As for access tokens, MD5's are chosen simply because they're large and seemingly random which makes them "unguessable". Since they're just temporary anyway, guessability is all you're trying to prevent - you'll get a new one next time and the attacker will have to start over.
Re:Two files with the same md5 hash? by Phleg · 2004-12-07 10:52 · Score: 4, Informative

See you in the next life.

--
No comment.
Re: Exploit? by Omniscient+Ferret · 2004-12-07 13:40 · Score: 3, Informative

Somebody could use these fake files to "poison" popular torrents, making it very unlikely that anybody on them will get uncorrupted files.

This would worry me, except that BT uses SHA1, not MD5, so this is irrelevant. MD5 has seemed suspect for years, & Bram's the sort to pay attention to that sort of thing.

I checked; Edonkey is based on MD4. Gnutella variants might use MD5.
Re:Exploit? by wdr1 · 2004-12-07 16:11 · Score: 2, Informative

I thought the same at first, but they have a pretty clear example showing that's not the case.
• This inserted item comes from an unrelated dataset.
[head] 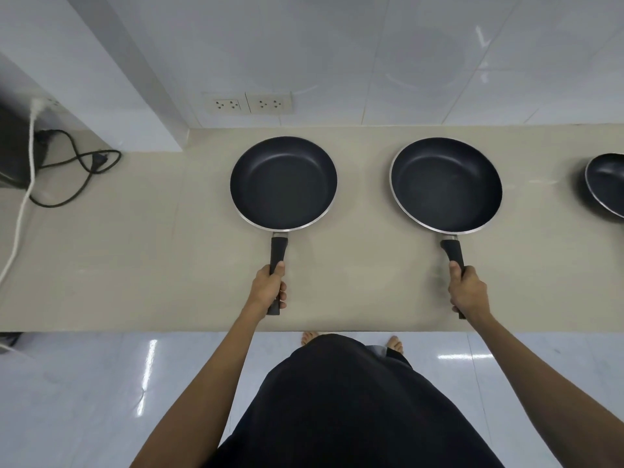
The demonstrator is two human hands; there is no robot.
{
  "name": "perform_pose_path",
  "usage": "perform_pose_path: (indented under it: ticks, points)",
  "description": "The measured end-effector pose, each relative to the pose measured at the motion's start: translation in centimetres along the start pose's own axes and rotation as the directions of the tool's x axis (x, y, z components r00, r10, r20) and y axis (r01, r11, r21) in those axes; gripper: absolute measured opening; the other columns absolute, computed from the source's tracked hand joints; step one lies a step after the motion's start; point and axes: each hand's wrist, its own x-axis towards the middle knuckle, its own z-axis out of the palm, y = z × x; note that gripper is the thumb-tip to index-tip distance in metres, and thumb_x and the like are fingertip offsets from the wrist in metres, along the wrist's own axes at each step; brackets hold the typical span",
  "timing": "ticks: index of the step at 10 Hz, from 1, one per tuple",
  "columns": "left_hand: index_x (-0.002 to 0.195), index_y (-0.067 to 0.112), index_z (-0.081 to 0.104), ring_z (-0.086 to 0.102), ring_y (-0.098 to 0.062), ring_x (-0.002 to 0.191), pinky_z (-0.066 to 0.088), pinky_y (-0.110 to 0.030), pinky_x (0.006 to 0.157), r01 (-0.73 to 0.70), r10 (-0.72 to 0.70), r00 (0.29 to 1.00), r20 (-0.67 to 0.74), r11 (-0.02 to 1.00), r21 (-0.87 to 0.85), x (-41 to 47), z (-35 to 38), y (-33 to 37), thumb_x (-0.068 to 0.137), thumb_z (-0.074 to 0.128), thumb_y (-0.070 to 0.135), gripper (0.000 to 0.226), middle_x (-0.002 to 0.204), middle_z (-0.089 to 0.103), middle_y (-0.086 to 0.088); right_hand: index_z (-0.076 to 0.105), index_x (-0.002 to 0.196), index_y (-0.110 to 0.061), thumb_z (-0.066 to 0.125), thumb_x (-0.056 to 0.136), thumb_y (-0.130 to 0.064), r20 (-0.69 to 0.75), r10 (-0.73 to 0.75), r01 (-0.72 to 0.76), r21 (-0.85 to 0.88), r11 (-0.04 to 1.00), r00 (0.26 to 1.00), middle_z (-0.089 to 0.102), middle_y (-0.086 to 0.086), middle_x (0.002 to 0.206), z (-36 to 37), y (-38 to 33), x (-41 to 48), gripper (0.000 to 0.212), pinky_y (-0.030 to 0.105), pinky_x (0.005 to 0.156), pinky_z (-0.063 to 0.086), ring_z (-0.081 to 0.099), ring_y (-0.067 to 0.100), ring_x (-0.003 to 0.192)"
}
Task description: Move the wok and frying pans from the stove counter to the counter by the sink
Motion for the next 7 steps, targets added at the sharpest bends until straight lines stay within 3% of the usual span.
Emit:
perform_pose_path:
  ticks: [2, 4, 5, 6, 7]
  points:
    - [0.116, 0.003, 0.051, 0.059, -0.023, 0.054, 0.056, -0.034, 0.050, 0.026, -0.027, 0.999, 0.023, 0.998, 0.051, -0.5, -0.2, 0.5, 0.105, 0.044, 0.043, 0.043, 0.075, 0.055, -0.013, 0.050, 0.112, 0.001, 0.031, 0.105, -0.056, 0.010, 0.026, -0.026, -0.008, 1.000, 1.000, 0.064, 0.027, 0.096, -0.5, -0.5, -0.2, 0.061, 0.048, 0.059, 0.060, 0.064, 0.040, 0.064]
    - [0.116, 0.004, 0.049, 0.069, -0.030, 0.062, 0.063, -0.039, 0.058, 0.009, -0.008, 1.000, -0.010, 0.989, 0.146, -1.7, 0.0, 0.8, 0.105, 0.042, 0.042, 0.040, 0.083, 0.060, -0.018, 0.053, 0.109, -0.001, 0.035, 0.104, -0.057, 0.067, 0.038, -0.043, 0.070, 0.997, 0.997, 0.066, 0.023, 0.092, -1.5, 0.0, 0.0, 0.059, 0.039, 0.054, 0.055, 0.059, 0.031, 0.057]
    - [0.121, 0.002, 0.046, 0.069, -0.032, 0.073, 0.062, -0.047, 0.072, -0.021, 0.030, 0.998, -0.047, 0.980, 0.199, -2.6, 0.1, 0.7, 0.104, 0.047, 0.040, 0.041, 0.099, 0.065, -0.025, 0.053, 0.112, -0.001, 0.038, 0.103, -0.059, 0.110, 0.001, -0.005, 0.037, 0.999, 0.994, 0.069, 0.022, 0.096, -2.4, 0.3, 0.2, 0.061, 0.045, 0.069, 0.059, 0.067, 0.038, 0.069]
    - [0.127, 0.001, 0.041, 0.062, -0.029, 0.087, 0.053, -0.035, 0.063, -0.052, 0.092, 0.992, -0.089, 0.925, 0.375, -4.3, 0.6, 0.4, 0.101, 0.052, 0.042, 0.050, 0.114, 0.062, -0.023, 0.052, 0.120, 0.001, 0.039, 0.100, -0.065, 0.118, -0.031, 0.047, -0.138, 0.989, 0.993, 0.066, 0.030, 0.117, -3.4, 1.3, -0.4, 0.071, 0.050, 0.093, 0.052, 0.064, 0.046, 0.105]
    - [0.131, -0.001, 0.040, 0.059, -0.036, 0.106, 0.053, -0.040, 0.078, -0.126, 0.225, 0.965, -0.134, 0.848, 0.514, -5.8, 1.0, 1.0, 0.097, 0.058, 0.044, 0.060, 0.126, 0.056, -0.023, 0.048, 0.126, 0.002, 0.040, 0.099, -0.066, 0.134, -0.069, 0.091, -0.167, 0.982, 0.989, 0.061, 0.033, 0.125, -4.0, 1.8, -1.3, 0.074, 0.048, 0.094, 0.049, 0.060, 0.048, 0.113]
From here:
file1.dat: 00000000 d1 31 dd 02 c5 e6 ee c4 69 3d 9a 06 98 af f9 5c 00000010 2f ca b5 87 12 46 7e ab 40 04 58 3e b8 fb 7f 89 00000020 55 ad 34 06 09 f4 b3 02 83 e4 88 83 25 71 41 5a 00000030 08 51 25 e8 f7 cd c9 9f d9 1d bd f2 80 37 3c 5b 00000040 96 0b 1d d1 dc 41 7b 9c e4 d8 97 f4 5a 65 55 d5 00000050 35 73 9a c7 f0 eb fd 0c 30 29 f1 66 d1 09 b1 8f 00000060 75 27 7f 79 30 d5 5c eb 22 e8 ad ba 79 cc 15 5c 00000070 ed 74 cb dd 5f c5 d3 6d b1 9b 0a d8 35 cc a7 e3 MD5(file1.dat) = a4c0d35c95a63a805915367dcfe6b751

file2.dat: 00000000 d1 31 dd 02 c5 e6 ee c4 69 3d 9a 06 98 af f9 5c 00000010 2f ca b5 07 12 46 7e ab 40 04 58 3e b8 fb 7f 89 00000020 55 ad 34 06 09 f4 b3 02 83 e4 88 83 25 f1 41 5a 00000030 08 51 25 e8 f7 cd c9 9f d9 1d bd 72 80 37 3c 5b 00000040 96 0b 1d d1 dc 41 7b 9c e4 d8 97 f4 5a 65 55 d5 00000050 35 73 9a 47 f0 eb fd 0c 30 29 f1 66 d1 09 b1 8f 00000060 75 27 7f 79 30 d5 5c eb 22 e8 ad ba 79 4c 15 5c 00000070 ed 74 cb dd 5f c5 d3 6d b1 9b 0a 58 35 cc a7 e3 MD5(file2.dat) = a4c0d35c95a63a805915367dcfe6b751

--
SlashSig Karma: Excellent (mostly affected by moderatio
Re:Exploit? by CryoPenguin · 2004-12-07 18:18 · Score: 2, Informative

That's only a problem because Kazaa uses one checksum for the whole file. BitTorrent checksums each chunk (typically 256KB - 1MB), so it can detect corrupt data, throw out only little collateral real data, and blacklist whoever sent you the corrupt bits. Then it redownloads the chunk from someone else, and the user never needs to know.
Re:I have a novel solution by Dan+Farina · 2004-12-07 19:06 · Score: 2, Informative

I'm not sure if you are being sarcastic or something, but as said before, Bittorrent uses SHA-1, not MD5....

So you are safe downloading linux for now via bittorrent. Besides, the chances of MD5 collisions happening from sheer luck/unluck are very slim. (after all, we've been using it for ages with no reports)

The most dangerous factor to continued use of MD5 are malicious individuals.